Each has managed the containment , established to curb the Covid-19 pandemic, in their own way. The psychological impact has been more or less important depending on the person, but not everyone can claim to have come out completely unscathed mentally . Some were able to count on the presence of their pets to help them manage this complex and unprecedented period .

Dogs , cats , but also small mammals, fish , birds and even horses were of great comfort during the isolation , but to what degree? Which species stood out compared to others in this area? An article by Professor Stanley Coren , which appeared earlier this month in the journal Psychology Today , looked at it. The canine psychologist , best known for his ranking of the smartest dog breeds , talks about a recently published study conducted at the University of York in England.

The team of researchers led by Elena Ratschen , from the health sciences department at the said university, presented a questionnaire to 5,926 adult UK residents looking at their relationship with their pets during the lockdown . Recall that in the UK, he had started on March 23 and ended on June 1st.

This work has been rich in lessons on the benefits associated with having a pet in a comprehensive way, before comparing the contribution of different species on a psychological level during the pandemic .

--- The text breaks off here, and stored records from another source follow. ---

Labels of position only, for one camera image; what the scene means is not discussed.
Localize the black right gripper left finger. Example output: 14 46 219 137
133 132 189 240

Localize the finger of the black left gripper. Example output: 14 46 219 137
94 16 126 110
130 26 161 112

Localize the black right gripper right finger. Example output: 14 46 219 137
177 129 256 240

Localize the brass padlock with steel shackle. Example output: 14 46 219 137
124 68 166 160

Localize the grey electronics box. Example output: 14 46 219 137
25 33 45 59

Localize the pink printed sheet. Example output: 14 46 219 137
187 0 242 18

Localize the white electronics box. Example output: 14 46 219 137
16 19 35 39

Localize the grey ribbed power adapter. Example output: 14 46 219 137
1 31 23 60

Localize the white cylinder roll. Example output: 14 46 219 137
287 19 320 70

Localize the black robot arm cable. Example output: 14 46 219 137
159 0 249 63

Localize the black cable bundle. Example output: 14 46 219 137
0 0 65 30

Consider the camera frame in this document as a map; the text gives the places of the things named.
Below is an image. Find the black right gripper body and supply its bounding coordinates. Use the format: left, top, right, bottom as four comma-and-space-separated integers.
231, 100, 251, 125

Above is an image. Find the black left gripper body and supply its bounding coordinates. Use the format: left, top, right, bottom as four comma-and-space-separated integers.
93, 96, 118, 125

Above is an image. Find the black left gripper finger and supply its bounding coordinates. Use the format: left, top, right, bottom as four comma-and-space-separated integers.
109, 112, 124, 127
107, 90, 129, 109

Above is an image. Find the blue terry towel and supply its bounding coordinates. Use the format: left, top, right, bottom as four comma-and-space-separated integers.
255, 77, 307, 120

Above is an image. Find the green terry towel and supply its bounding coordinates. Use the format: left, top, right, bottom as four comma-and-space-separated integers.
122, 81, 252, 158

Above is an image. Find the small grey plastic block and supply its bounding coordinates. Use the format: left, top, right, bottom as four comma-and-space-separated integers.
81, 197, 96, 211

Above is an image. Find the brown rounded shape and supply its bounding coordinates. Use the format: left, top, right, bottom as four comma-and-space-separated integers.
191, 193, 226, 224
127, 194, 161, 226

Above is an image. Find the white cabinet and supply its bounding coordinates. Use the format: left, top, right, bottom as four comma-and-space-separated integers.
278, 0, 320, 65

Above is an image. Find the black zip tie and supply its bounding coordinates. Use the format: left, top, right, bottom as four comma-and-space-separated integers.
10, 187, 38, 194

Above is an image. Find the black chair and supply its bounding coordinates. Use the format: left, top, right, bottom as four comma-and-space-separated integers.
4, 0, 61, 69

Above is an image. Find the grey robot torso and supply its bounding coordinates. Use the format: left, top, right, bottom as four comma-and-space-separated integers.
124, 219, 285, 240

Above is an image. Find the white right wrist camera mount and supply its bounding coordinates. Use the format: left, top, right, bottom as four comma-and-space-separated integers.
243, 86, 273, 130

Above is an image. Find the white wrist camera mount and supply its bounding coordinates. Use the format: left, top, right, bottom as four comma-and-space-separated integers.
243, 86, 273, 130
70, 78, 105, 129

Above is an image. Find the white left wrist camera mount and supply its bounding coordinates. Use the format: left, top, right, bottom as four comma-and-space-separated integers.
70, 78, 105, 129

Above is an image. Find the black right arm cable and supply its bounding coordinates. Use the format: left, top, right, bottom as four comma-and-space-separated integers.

Animals of all breeds, indisputable sources of psychological support during confinement

The study first found that dogs were the animals that elicited the most affection in the human-animal relationship , followed by cats.

The vast majority of participants also said that they saw their animals as a source of considerable social support in the face of isolation. Pet owners of all species had lower declines in mental health during confinement, compared to people without pets. Data which suggests that having an animal constitutes a real measure against the effects of psychological stress induced by isolation.

Almost unanimously (99.7%), those polled said they had not considered parting with their pets since the start of the pandemic in the country.

The dog stays above the lot

Thus, the 89% of cat owners who believe that the latter helped them to manage emotionally the period of crisis , are not far from the owners of dogs to say the same thing (91%). And there is almost no difference between the affirmative responses of dog and cat owners (99 and 98% respectively) when asked if the animal had a positive impact on the family during confinement.

The authors of the study, however, note considerable differences in 2 areas. The first relates to the help that the animal constitutes for its owner in terms of maintaining its physical form during a period of confinement. 96% of dog owners surveyed said their companions allowed them to exercise regularly , compared to just 32% of people with cats. Logical results, given that a dog must be walked and cats are generally more independent .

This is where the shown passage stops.